(Records excerpted from a collection)
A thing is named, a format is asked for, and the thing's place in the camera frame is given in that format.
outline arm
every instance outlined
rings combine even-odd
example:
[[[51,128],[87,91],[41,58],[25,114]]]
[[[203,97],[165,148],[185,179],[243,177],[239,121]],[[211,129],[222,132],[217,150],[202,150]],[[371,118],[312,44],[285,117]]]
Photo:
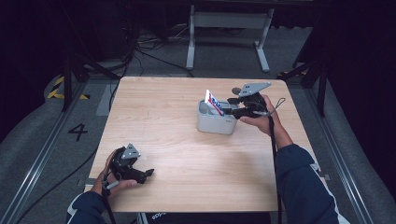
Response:
[[[268,96],[263,96],[268,111],[274,111]],[[276,139],[276,185],[286,208],[289,223],[347,223],[338,214],[332,194],[311,167],[315,162],[303,148],[293,144],[282,126],[276,111],[272,114]],[[240,119],[270,135],[269,121],[265,116]]]
[[[107,158],[105,169],[96,178],[95,184],[90,191],[82,193],[76,197],[76,199],[70,203],[67,208],[66,223],[105,223],[102,217],[103,211],[105,211],[105,203],[102,198],[102,180],[105,175],[107,166],[113,157],[114,152]],[[114,183],[116,177],[113,174],[108,176],[108,182]],[[121,180],[120,183],[112,188],[110,198],[116,194],[119,190],[128,189],[136,185],[135,180]]]

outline metal rail
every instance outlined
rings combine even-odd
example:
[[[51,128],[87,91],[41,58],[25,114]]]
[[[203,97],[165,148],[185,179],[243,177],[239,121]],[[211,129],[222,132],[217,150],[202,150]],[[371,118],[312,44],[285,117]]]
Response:
[[[332,136],[332,131],[330,130],[326,119],[324,119],[318,112],[318,109],[316,107],[317,100],[315,98],[315,94],[313,93],[312,89],[305,89],[304,92],[308,98],[310,106],[315,111],[317,111],[315,113],[315,117],[330,146],[330,154],[332,156],[332,160],[334,162],[335,168],[337,169],[338,174],[341,176],[341,180],[343,181],[344,187],[346,189],[346,193],[349,197],[349,200],[352,203],[353,208],[355,209],[359,222],[374,223],[370,216],[369,211],[367,210],[366,205],[364,204],[363,198],[359,193],[355,180],[352,177],[351,173],[349,172],[349,169],[347,168],[347,164],[344,161],[340,148],[337,146],[335,139]]]
[[[76,90],[73,94],[73,99],[78,99],[78,97],[83,93],[86,86],[86,82],[78,83],[76,85]],[[30,170],[27,172],[23,182],[17,191],[14,199],[12,200],[11,204],[9,205],[7,211],[4,213],[0,223],[4,224],[11,224],[16,222],[16,218],[20,214],[23,206],[25,205],[27,198],[29,197],[30,193],[37,182],[37,179],[40,177],[41,172],[46,165],[50,154],[54,148],[56,140],[58,139],[59,132],[64,126],[67,118],[70,116],[70,113],[75,106],[77,100],[71,102],[71,105],[59,116],[56,120],[54,127],[52,128],[49,137],[47,138],[44,146],[41,148],[40,152],[38,153],[37,157],[35,158],[35,162],[33,163]]]

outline dark blue sleeve
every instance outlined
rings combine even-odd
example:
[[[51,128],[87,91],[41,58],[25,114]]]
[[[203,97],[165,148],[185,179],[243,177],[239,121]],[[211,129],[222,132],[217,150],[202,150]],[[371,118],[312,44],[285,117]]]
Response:
[[[102,195],[93,191],[87,191],[78,195],[77,198],[71,202],[67,209],[66,223],[105,223],[102,217],[105,208]]]
[[[321,182],[311,155],[297,145],[282,147],[276,155],[277,189],[288,223],[339,223],[334,197]]]

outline wooden tabletop
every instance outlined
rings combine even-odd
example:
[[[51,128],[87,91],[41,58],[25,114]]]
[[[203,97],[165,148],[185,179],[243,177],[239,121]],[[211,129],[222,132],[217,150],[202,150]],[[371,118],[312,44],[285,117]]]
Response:
[[[111,200],[116,212],[276,211],[270,138],[237,121],[233,134],[197,130],[198,102],[210,90],[220,101],[245,83],[271,81],[261,91],[275,105],[293,141],[312,152],[285,82],[263,79],[124,77],[108,116],[90,178],[116,148],[132,143],[141,153],[134,168],[155,169],[144,185]]]

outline yellow and black hazard tape
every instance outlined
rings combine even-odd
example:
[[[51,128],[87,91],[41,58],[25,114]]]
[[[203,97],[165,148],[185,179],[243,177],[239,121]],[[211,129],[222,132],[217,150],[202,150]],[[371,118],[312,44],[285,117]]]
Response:
[[[57,98],[57,99],[64,99],[64,94],[62,93],[57,93],[59,90],[59,87],[62,85],[64,82],[64,75],[59,75],[58,79],[56,80],[55,84],[52,87],[52,90],[49,92],[49,95],[47,98]],[[81,94],[79,96],[79,99],[81,100],[89,100],[91,96],[89,94]]]

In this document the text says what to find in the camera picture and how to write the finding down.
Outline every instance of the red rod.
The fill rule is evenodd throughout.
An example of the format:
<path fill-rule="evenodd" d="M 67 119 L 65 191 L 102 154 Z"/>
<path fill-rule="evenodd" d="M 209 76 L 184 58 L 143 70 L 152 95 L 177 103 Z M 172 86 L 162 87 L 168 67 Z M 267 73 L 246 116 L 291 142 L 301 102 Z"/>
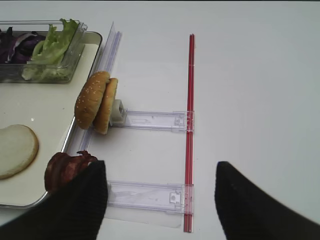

- _Task brief_
Copy every line in the records above that contains the word "fill".

- _Solution to the problem_
The fill rule is evenodd throughout.
<path fill-rule="evenodd" d="M 67 119 L 65 191 L 102 154 Z"/>
<path fill-rule="evenodd" d="M 209 76 L 184 58 L 143 70 L 152 95 L 177 103 Z M 172 86 L 162 87 L 168 67 Z M 267 73 L 246 116 L 291 142 L 301 102 Z"/>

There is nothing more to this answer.